Gabonaises, Gabonais, Résistantes, Résistants, Chers compatriotes,
Je ne suis en France que pour quelques jours, mais je ne pouvais ne pas
venir vous saluer, vous qui depuis 9 semaines maintenant manifestez pour
le
respect de votre droit à choisir vos dirigeants.
En effet, le
27 août dernier, vous m’avez élu à la tête de la République Gabonaise,
mais, le gouvernement dictatorial en place, tente de nous voler, de vous
voler cette victoire à travers un coup d’état militaro-‐électoral,
parce que c’est d’abord de vous, peuple gabonais dont il est question.
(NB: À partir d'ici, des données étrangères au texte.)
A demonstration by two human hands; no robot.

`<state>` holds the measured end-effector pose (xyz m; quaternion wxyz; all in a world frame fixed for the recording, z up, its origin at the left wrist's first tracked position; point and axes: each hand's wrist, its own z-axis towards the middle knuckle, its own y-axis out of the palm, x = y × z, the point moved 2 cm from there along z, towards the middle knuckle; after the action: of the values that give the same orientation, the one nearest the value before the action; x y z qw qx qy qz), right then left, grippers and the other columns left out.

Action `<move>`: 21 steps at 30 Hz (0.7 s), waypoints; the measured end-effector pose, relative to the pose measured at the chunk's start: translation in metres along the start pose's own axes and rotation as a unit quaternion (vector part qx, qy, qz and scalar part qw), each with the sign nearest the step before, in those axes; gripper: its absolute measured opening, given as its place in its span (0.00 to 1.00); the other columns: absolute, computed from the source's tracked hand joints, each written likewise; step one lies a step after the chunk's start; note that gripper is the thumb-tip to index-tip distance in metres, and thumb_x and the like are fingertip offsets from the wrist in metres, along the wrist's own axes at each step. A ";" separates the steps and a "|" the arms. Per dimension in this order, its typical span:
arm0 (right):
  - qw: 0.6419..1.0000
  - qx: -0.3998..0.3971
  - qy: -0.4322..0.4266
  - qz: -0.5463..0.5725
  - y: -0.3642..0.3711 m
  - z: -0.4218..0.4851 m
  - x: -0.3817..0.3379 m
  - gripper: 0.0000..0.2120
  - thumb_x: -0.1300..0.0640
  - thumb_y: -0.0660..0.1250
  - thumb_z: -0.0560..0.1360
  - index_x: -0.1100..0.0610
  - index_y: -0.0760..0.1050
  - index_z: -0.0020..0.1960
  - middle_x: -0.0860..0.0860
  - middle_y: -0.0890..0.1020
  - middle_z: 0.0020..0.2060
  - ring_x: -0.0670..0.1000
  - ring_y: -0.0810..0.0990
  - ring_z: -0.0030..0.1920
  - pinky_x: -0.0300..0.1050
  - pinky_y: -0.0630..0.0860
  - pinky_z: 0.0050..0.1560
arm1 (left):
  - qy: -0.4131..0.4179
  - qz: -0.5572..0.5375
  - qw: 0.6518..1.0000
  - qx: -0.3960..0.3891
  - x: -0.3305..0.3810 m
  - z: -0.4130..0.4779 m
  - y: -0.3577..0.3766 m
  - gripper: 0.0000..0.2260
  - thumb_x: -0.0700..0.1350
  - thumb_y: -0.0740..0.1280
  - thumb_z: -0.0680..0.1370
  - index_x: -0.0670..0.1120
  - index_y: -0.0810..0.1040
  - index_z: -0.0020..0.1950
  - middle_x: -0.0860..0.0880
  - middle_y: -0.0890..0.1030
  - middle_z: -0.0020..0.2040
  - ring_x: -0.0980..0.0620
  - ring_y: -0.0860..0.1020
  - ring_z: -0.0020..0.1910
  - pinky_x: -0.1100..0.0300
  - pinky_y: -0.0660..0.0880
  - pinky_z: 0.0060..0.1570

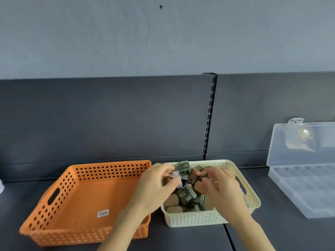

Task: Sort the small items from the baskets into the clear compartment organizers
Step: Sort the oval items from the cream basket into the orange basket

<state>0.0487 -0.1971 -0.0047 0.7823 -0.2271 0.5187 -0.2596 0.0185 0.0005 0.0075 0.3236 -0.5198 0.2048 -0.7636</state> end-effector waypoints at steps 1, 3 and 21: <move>1.000 -0.006 0.005 -0.011 0.001 -0.002 0.003 0.10 0.57 0.64 0.77 0.54 0.76 0.58 0.45 0.76 0.51 0.45 0.74 0.47 0.29 0.67 0.41 | 0.000 0.018 1.000 -0.021 -0.002 -0.001 0.006 0.09 0.53 0.68 0.75 0.57 0.78 0.55 0.64 0.76 0.52 0.68 0.74 0.53 0.71 0.71 0.52; 0.999 -0.008 0.021 -0.029 0.000 -0.005 0.009 0.11 0.57 0.64 0.77 0.54 0.76 0.59 0.45 0.74 0.50 0.46 0.71 0.48 0.27 0.64 0.39 | -0.002 0.054 0.997 -0.050 -0.005 -0.002 0.016 0.08 0.52 0.68 0.75 0.56 0.78 0.54 0.64 0.75 0.52 0.65 0.74 0.53 0.68 0.72 0.53; 0.983 -0.122 0.029 -0.132 0.009 -0.012 0.038 0.13 0.50 0.66 0.73 0.51 0.77 0.56 0.45 0.73 0.47 0.48 0.73 0.47 0.37 0.68 0.38 | 0.011 0.289 0.939 -0.187 0.004 0.010 0.067 0.25 0.52 0.66 0.77 0.52 0.64 0.73 0.53 0.70 0.70 0.50 0.64 0.70 0.51 0.59 0.69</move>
<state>0.0511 -0.2157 -0.0405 0.6921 -0.3800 0.5342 -0.3020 0.0461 -0.0494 -0.0300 0.4255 -0.4808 0.4889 -0.5906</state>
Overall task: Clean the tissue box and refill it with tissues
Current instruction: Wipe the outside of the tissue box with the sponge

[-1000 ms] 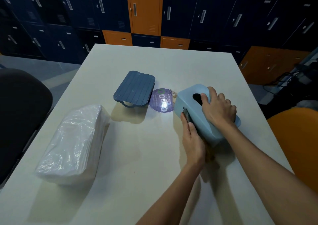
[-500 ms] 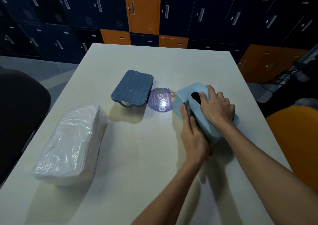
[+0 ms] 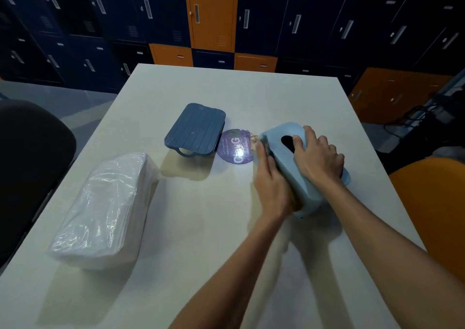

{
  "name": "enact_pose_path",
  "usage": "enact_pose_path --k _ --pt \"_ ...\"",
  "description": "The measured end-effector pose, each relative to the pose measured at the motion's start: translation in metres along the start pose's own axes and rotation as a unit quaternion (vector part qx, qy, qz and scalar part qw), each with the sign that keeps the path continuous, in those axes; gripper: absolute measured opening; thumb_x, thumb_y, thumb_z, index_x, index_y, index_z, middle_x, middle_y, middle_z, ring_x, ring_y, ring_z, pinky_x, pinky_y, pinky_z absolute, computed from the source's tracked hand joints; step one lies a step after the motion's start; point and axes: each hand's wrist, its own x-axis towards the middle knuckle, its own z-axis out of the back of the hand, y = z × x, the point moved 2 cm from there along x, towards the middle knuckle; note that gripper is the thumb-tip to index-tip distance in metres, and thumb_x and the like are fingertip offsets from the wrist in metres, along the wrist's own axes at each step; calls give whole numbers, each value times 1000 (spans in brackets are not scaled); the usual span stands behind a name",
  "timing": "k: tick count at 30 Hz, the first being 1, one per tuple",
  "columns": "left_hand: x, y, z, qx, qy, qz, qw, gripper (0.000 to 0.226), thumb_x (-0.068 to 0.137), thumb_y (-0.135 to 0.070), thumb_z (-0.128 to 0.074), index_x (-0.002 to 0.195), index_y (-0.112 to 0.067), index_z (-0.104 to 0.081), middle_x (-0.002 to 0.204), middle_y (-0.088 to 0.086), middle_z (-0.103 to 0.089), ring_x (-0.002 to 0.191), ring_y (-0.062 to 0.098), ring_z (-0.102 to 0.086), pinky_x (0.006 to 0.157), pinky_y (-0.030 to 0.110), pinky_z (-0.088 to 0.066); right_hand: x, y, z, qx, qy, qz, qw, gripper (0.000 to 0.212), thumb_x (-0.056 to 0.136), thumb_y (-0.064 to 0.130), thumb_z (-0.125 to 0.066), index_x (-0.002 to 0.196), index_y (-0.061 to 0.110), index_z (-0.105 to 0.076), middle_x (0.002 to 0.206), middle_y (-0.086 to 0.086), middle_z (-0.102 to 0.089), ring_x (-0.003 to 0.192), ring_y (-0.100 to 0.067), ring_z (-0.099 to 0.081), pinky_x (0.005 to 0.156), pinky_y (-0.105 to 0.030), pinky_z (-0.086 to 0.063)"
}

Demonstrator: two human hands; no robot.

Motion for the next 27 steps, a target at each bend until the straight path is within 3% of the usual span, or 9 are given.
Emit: enact_pose_path --k 2,4,8,10,12,17,21,23,27 --pt "-34 16 -2 -7 22 -13 1000 46 104 -16 -33 148 -30 -30 144 -25 -36 123 -21 -36 101 2 -28 1 0 0 0 0 -1 1000 52 100 51 -20 146 29 -25 138 -15 -47 118 -37 -47 96 -48 -33" --pt "-50 32 4 -2 41 -13 999 47 104 -14 -35 148 -30 -31 148 -18 -37 127 -18 -35 109 10 -28 0 0 -1 0 1 0 1000 53 99 52 -19 146 29 -24 138 -14 -47 118 -37 -47 96 -48 -33" --pt "-13 31 10 42 28 49 998 44 104 -19 -32 146 -32 -37 146 -4 -46 130 12 -45 107 21 -33 0 -1 0 3 4 0 1000 53 99 52 -19 147 30 -24 138 -14 -46 119 -37 -47 97 -48 -33" --pt "8 13 10 33 15 61 997 44 104 -23 -29 147 -33 -35 143 -1 -49 127 17 -47 106 26 -35 0 0 0 4 5 2 1000 53 99 52 -19 147 29 -23 139 -15 -46 120 -37 -46 97 -48 -33" --pt "17 0 8 14 13 41 999 44 105 -24 -29 147 -34 -33 144 -4 -48 124 13 -48 102 23 -35 0 0 1 4 2 5 1000 54 100 52 -19 148 29 -23 139 -15 -46 120 -38 -46 97 -48 -33" --pt "-26 4 4 3 56 -48 997 46 104 -16 -33 145 -35 -30 152 -11 -34 139 2 -31 116 23 -24 -1 0 1 0 1 5 1000 54 100 52 -19 148 28 -23 139 -16 -46 120 -38 -47 97 -48 -33" --pt "-62 31 8 -3 83 -28 996 47 103 -11 -37 145 -32 -32 144 -25 -34 123 -26 -31 106 2 -24 -1 0 0 -1 1 5 1000 54 99 52 -19 148 29 -23 138 -15 -47 119 -37 -47 96 -48 -34" --pt "-56 39 13 14 85 -7 996 47 103 -11 -38 145 -30 -34 140 -27 -37 116 -29 -35 102 0 -27 -1 0 0 1 2 3 1000 53 99 52 -19 147 29 -24 138 -14 -47 119 -37 -47 96 -48 -33" --pt "-13 36 15 81 35 38 995 45 103 -16 -35 145 -29 -38 140 -1 -52 122 7 -50 92 7 -34 0 0 1 1 3 1 1000 54 99 52 -18 148 29 -23 138 -14 -46 119 -37 -46 96 -48 -32"
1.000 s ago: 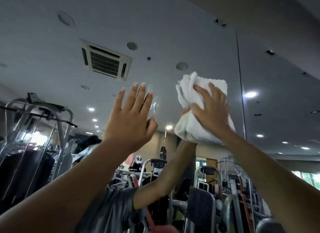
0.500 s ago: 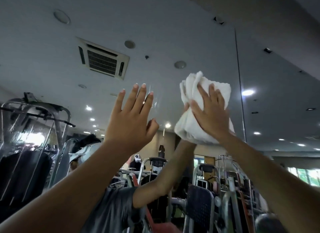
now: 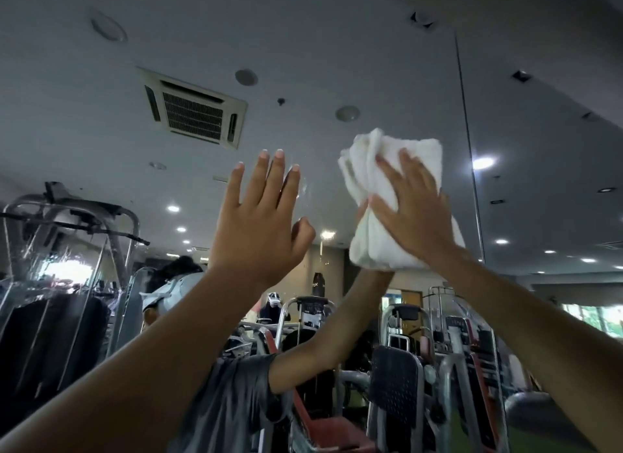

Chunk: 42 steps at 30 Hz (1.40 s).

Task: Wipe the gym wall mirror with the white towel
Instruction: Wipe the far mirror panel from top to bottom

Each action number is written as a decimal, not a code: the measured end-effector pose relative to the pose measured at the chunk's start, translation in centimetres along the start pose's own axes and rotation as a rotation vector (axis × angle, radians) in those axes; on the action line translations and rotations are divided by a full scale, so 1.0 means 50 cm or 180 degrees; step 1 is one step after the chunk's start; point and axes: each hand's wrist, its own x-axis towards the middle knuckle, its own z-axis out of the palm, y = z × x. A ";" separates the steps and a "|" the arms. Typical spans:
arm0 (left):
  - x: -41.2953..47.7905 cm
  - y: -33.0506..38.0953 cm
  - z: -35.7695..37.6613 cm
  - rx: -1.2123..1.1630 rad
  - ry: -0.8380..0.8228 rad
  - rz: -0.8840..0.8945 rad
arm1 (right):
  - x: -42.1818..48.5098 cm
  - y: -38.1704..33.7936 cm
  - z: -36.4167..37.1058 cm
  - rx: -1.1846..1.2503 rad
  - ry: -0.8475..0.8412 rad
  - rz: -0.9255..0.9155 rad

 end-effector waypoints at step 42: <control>-0.023 -0.003 0.000 -0.0084 0.0177 0.0038 | -0.153 -0.059 0.007 0.0278 -0.0081 -0.1020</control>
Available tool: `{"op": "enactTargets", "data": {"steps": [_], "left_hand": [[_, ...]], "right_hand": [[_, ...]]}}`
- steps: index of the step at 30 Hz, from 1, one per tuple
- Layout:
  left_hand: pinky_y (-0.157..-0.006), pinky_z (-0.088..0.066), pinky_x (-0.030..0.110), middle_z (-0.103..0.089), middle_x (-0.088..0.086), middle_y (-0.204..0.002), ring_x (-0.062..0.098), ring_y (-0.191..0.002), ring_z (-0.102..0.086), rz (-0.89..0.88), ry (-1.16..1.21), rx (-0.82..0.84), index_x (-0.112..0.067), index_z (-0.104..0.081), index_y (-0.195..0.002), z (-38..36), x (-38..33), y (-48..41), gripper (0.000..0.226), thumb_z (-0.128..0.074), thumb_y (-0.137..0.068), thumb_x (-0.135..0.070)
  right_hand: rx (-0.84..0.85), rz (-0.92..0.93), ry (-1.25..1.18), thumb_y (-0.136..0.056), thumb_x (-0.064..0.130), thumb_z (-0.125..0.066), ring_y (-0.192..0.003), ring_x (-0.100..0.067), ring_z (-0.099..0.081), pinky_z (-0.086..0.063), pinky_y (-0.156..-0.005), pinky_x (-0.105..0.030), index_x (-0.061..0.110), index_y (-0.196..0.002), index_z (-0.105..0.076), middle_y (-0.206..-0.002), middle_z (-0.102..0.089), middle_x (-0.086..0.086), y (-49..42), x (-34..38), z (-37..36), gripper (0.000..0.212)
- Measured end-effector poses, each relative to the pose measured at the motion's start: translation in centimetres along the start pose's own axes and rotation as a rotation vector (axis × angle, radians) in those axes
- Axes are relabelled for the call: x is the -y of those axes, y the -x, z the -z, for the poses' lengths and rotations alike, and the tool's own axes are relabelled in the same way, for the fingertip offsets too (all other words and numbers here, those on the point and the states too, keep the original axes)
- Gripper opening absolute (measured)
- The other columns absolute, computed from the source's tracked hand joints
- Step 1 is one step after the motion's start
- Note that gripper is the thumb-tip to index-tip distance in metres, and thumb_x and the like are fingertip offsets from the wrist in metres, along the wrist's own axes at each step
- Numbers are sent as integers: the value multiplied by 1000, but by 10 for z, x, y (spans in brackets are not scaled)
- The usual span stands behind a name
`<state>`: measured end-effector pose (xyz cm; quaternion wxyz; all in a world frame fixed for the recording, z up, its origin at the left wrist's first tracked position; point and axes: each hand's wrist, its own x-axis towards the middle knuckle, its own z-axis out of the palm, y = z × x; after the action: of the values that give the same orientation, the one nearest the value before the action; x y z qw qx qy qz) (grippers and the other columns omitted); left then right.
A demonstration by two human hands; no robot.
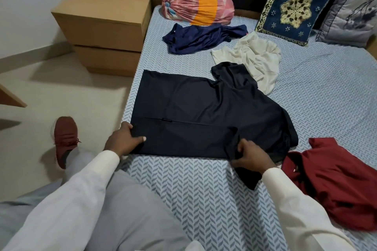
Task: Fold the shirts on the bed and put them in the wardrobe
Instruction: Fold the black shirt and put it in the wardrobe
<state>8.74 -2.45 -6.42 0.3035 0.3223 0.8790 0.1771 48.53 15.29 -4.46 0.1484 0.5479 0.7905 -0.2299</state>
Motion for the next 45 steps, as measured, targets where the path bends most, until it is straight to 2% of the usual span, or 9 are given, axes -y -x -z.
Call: {"op": "enactTargets", "data": {"steps": [7, 13, 19, 23, 26, 30, 37, 40, 45], "left_hand": [[-84, -49, 41, -63, 15, -120, 38, -104, -61, -5, -84, -56, -17, -41, -130, -1, 9, 11, 58, -73, -83, -25], [-88, -45, 47, -48, 15, -120, 38, -106, -51, -336, -493, -287, -15, -46, -136, -23, -29, 17, 67, -72, -77, -34], [-97, -43, 43, -38, 6, -133, 30, -119, -41, -487, -562, -24, -30, -36, -147, -62, -75, 10, 67, -59, -88, -51], [-99, -38, 46, -36, 5, -142, 30, -126, -37, -451, -615, -79, -33, -31, -151, -75, -75, 10, 64, -44, -94, -58], [-110, -27, 55, -24, 7, -157, 33, -142, -23, -417, -608, -102, -34, -20, -156, -83, -69, 10, 69, -33, -96, -64], [-113, -15, 63, -12, 9, -165, 39, -149, -10, -397, -575, -115, -34, -12, -158, -94, -60, 6, 74, -27, -95, -69], [-81, -39, 50, -57, 15, -127, 40, -102, -48, -398, -659, -260, -19, -57, -137, -68, -50, -12, 69, -26, -89, -58], [-76, -37, 48, -58, 20, -108, 39, -90, -48, -429, -650, -377, -10, -64, -122, -58, -46, -23, 57, -34, -88, -46], [-81, -37, 48, -58, 18, -99, 38, -90, -51, -456, -645, -396, -10, -63, -105, -43, -66, -63, 42, -42, -81, -37]], "right_hand": [[-64, 11, 314, -75, 46, -68, -114, -31, -42, -40, -91, -44, 32, -121, -42, -118, -42, -2, 20, -6, -21, 54], [-28, -1, 105, -80, 27, -56, -106, -30, -67, -51, -87, -33, 23, -107, -71, -116, -70, -9, -19, -5, 49, 31], [-670, -181, -366, -87, 27, -54, -114, -36, -59, -47, -94, -43, 19, -122, -59, -121, -64, -15, -65, -13, 157, 37], [-364, -286, -384, -81, 30, -67, -91, -31, -69, -53, -75, -31, 16, -98, -66, -92, -70, -13, -54, -62, 140, 22], [-198, -387, -442, -67, 37, -85, -67, -27, -66, -52, -53, -30, 18, -97, -53, -79, -63, -9, -45, -102, 88, 47], [-292, -467, -502, -68, 50, -78, -73, -30, -73, -60, -79, -47, 23, -106, -52, -91, -70, -12, -52, -142, 30, 54], [-396, -584, -198, -80, 22, -64, -111, -41, -60, -47, -89, -44, 15, -123, -49, -123, -57, -21, -25, -109, 39, 45], [-539, -424, -217, -80, 20, -65, -105, -44, -59, -47, -85, -48, 11, -117, -46, -121, -50, -20, -42, -76, 42, 42], [-462, -44, -197, -88, 24, -65, -113, -39, -52, -46, -89, -45, 12, -117, -54, -119, -53, -16, -107, 5, 46, 34]]}}
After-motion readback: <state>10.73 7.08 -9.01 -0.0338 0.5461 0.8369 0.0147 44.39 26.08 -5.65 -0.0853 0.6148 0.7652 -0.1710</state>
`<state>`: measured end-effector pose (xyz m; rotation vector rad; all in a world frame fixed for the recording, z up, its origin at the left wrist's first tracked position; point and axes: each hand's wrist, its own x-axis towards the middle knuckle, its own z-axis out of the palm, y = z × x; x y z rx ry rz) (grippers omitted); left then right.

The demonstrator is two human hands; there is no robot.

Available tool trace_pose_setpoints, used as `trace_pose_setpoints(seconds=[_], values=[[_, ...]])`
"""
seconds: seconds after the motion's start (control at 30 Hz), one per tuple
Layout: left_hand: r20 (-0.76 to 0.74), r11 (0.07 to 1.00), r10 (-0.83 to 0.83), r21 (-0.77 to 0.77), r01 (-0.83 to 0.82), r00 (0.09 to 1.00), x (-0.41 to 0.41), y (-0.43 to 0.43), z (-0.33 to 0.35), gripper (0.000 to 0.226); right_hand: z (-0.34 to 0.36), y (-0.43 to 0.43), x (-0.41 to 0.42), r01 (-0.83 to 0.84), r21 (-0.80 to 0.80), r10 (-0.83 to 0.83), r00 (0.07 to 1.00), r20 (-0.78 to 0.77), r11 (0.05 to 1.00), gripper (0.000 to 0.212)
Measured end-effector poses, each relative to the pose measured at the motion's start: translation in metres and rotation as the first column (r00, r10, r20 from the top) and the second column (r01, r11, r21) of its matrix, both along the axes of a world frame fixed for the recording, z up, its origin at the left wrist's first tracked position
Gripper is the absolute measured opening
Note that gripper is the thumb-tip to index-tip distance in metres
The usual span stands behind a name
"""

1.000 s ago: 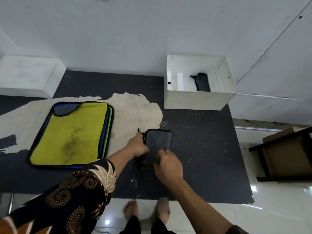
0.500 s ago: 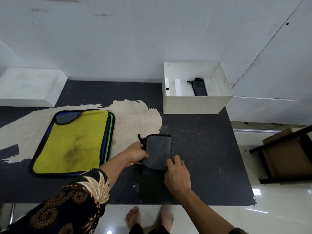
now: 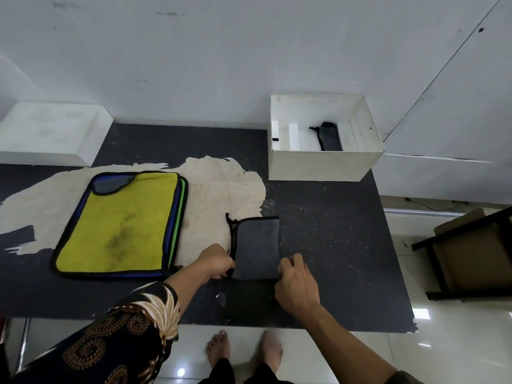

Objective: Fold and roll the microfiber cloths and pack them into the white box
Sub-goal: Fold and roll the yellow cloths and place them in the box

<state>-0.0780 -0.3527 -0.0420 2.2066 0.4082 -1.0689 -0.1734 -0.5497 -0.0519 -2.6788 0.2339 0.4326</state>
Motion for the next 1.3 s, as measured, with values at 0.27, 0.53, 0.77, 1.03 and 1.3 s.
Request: trace_pose_setpoints(seconds=[0.27, 0.53, 0.77, 1.03, 1.3], values=[[0.147, 0.957, -0.227, 0.215, 0.193, 0.963, -0.008, -0.006, 0.006, 0.014, 0.006, 0.000, 0.011, 0.155, 0.084, -0.163, 0.982, 0.097, 0.984, 0.016], [0.309, 0.597, -0.791, 0.575, 0.559, 0.528, -0.029, -0.017, -0.006, 0.082, 0.006, 0.008, 0.040, 0.289, 0.084, -0.286, 0.957, -0.043, 0.954, 0.026], [0.244, 0.548, -0.814, 0.623, 0.558, 0.528, -0.027, -0.011, -0.012, 0.089, 0.008, 0.010, 0.041, 0.105, -0.157, -0.087, 0.989, 0.119, 0.982, 0.055], [0.107, 0.418, -0.888, 0.594, 0.687, 0.447, -0.012, -0.021, -0.004, 0.088, -0.002, 0.016, 0.062, -0.327, -0.127, 0.302, 0.936, -0.182, 0.937, 0.082], [0.152, 0.481, -0.856, 0.587, 0.651, 0.495, -0.016, -0.022, -0.003, 0.089, -0.001, 0.011, 0.073, -0.309, -0.111, 0.274, 0.928, -0.252, 0.945, 0.081]])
C’est votre victoire avant d’être la mienne. C’est la victoire d’un
peuple décidé à prendre en main son destin. Vous avez choisi de vous
battre pour arracher votre pays de la déchéance en optant pour une
alternance démocratique au pouvoir.
Pendant des années, vos
revendications en tous genres n’ont jamais été entendues. Pire, lorsque
vous les exprimiez, on vous répondait, « les chiens aboient, la caravane
passe ». Mais, parce qu’aujourd’hui, vous ne pouvez plus supporter la
situation chaotique dans laquelle se trouve notre pays, à cause de la
mal gouvernance dont il est objet depuis si longtemps, vous avez dit «
2016 ne sera pas 2009 ». J’ai aussi entendu que vous avez dit que « les
panthères ont remplacé les chiens» et vont stopper la caravane, mieux,
elles vont la renverser.
Le monde a été surpris par la résistance
que vous, peuple gabonais, vivant hors de votre pays opposez à ce
régime et ce dans tous les coins du monde où vous vous trouvez. On a vu
des gabonaises et des gabonais organiser des manifestations dans tous
les pays du monde, même là où, on ne pensait pas les trouver.
Gabonaises, Gabonais, vous êtes devenus un modèle de résistance et un
espoir pour les autres peuples qui comme vous, aspirent à une réelle
démocratie dans leur pays.
Le combat n’est pas encore terminé.
Nous avons stoppé la caravane, maintenant, nous devons la renverser et
récupérer notre victoire. Et pour cela, il nous faut rester mobilisés
encore quelques temps. En dépit de la terreur qu’ils ont voulu nous
infliger, la peur aujourd’hui se trouve dans leur camp. La preuve, je
suis ici aujourd’hui quand l’usurpateur n’ose même plus sortir du palais
dans lequel il s’est réfugié.
Après avoir tenté de voler notre
élection, après avoir massacré nos frères et sœurs, nos fils et nos
filles, nos pères et nos mères, qui manifestaient pacifiquement pour le
respect de leur droit les plus élémentaires, ils osent nous appeler au
dialogue. Ils essaient de diviser votre mouvement parce qu’il leur fait
mal en rappelant au monde entier leur forfaiture, leur illégalité et
leur illégitimité. Je vous l’affirme encore aujourd’hui, nous ne
dialoguerons pas avec des assassins. Ils ont perdu l’élection, ils
doivent partir, et c’est tout.
Le peuple gabonais resté sur le
territoire national est on ne peut plus fier de vous, gabonaises et
gabonais de l’étranger. Je tenais à vous le signifier personnellement et
à vous dire, ne lâchez rien, nous sommes entrain d’écrire une nouvelle
page de l’histoire de notre pays. Une histoire durant laquelle tout
notre peuple sera mis à l’abri du besoin et de la peur.
Vive la démocratie, pour que vive le Gabon.